The TfidfVectorizer converts a list of texts into a sparse matrix of tf-idf weights, implemented in Rust.

from lenlp import sparse

vectorizer = sparse.TfidfVectorizer(
    ngram_range=(3, 5), # Range of n-grams
    analyzer="char_wb", # Options: word, char, char_wb
    normalize=True, # Lowercase and strip accents
    stop_words=["based"] # List of stop words
)

Fit the vectorizer and transform texts:

X = [
    "Hello World", 
    "Rust based vectorizer"
]

matrix = vectorizer.fit_transform(X)

Or use separate calls:

vectorizer.fit(X)
matrix = vectorizer.transform(X)

Benchmark:

LeNLP TfidfVectorizer versus Sklearn TfidfVectorizer fit_transform with char analyzer.

BM25Vectorizer

The BM25Vectorizer converts texts into a sparse matrix of BM25 weights, which are more accurate than tf-idf and count weights.

from lenlp import sparse

vectorizer = sparse.BM25Vectorizer(
    ngram_range=(3, 5), # Range of n-grams
    analyzer="char_wb", # Options: word, char, char_wb
    normalize=True, # Lowercase and strip accents
    stop_words=["based"] # List of stop words
)

Fit the vectorizer and transform texts:

X = [
    "Hello World", 
    "Rust based vectorizer"
]

matrix = vectorizer.fit_transform(X)

Or use separate calls:

vectorizer.fit(X)
matrix = vectorizer.transform(X)

Benchmark:

LeNLP BM25Vectorizer versus LeNLP TfidfVectorizer fit_transform with char analyzer. BM25Vectorizer counterpart is not available in Sklearn.

FlashText

The flashtext module allows for efficient keyword extraction from texts. It implements the FlashText algorithm as described in the paper Replace or Retrieve Keywords In Documents At Scale.

from lenlp import flash

flash_text = flash.FlashText(
    normalize=True # remove accents and lowercase
) 

# Add keywords we want to retrieve:
flash_text.add(["paris", "bordeaux", "toulouse"])

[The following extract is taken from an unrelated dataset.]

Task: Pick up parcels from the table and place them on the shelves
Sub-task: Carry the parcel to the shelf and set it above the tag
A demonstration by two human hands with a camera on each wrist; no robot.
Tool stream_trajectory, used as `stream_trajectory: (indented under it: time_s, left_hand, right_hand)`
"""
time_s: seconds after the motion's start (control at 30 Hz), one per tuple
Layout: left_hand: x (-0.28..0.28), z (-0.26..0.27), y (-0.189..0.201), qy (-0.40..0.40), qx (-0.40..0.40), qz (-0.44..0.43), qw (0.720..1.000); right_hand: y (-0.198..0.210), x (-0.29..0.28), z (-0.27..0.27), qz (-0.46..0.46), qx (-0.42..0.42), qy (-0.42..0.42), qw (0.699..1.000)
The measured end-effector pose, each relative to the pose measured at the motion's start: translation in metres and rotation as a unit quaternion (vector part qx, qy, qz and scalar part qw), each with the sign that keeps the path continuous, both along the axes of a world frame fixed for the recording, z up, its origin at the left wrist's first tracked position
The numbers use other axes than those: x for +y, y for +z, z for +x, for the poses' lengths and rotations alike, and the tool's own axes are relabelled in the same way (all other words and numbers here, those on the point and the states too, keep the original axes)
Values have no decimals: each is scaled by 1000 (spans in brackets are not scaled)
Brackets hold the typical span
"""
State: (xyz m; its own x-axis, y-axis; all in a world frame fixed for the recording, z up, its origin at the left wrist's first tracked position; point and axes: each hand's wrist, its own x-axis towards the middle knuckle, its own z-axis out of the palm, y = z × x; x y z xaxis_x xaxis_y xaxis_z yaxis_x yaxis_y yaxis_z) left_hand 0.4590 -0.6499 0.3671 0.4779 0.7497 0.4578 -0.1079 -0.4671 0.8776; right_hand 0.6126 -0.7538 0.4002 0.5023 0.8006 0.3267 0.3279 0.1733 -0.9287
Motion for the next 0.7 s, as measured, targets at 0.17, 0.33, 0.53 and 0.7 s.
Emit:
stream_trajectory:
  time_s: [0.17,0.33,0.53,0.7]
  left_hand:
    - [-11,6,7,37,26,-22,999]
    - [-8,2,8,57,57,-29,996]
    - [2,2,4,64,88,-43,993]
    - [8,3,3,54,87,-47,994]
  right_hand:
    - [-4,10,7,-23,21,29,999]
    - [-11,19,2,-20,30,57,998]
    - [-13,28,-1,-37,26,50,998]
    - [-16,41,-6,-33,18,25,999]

Extract keywords and their positions from sentences:

sentences = [
    "Toulouse is a city in France, it's in the south compared to bordeaux, and bordeaux",
    "Paris is the capital of France, it's in the north compared to bordeaux, and toulouse",
]

flash_text.extract(sentences)

Output:

[[('toulouse', 0, 8), ('bordeaux', 60, 68), ('bordeaux', 74, 82)],
 [('paris', 0, 5), ('bordeaux', 62, 70), ('toulouse', 76, 84)]]

The FlashText algorithm is highly efficient, significantly faster than regular expressions for keyword extraction. LeNLP's implementation normalizes input documents by removing accents and converting to lowercase to enhance keyword extraction.

Benchmark:

LeNLP FlashText is benchmarked versus the official implementation of FlashText.

Extras

Counter

The counter module allows to convert a list of texts into a dictionary of token counts.

from lenlp import counter

sentences = [
    "Toulouse is a city in France, it's in the south compared to bordeaux, and bordeaux",
    "Paris is the capital of France, it's in the north compared to bordeaux, and toulouse",
]

counter.count(
    sentences,
    ngram_range=(1, 1), # Range of n-grams
    analyzer="word", # Options: word, char, char_wb
    normalize=True, # Lowercase and strip accents
    stop_words=["its", "in", "is", "of", "the", "and", "to", "a"] # List of stop words
)

Output:

[{'compared': 1,
  'south': 1,
  'city': 1,
  'toulouse': 1,
  'bordeaux': 2,
  'france': 1},
 {'toulouse': 1,
  'france': 1,
  'capital': 1,
  'paris': 1,
  'north': 1,
  'compared': 1,
  'bordeaux': 1}]

Normalizer

The normalizer module allows to normalize a list of texts by removing accents and converting to lowercase.

from lenlp import normalizer

sentences = [
    "Toulouse is a city in France, it's in the south compared to bordeaux, and bordeaux",
    "Paris is the capital of France, it's in the north compared to bordeaux, and toulouse",
]

normalizer.normalize(sentences)

Output:

[
	'toulouse is a city in france its in the south compared to bordeaux and bordeaux',
 	'paris is the capital of france its in the north compared to bordeaux and toulouse',
]

References

Project details


Download files

Download the file for your platform. If you're not sure which to choose, learn more about installing packages.

Source Distribution

lenlp-1.0.4.tar.gz (10.1 kB view details)

Uploaded Source

Built Distributions

lenlp-1.0.4-cp311-cp311-win_amd64.whl (385.8 kB view details)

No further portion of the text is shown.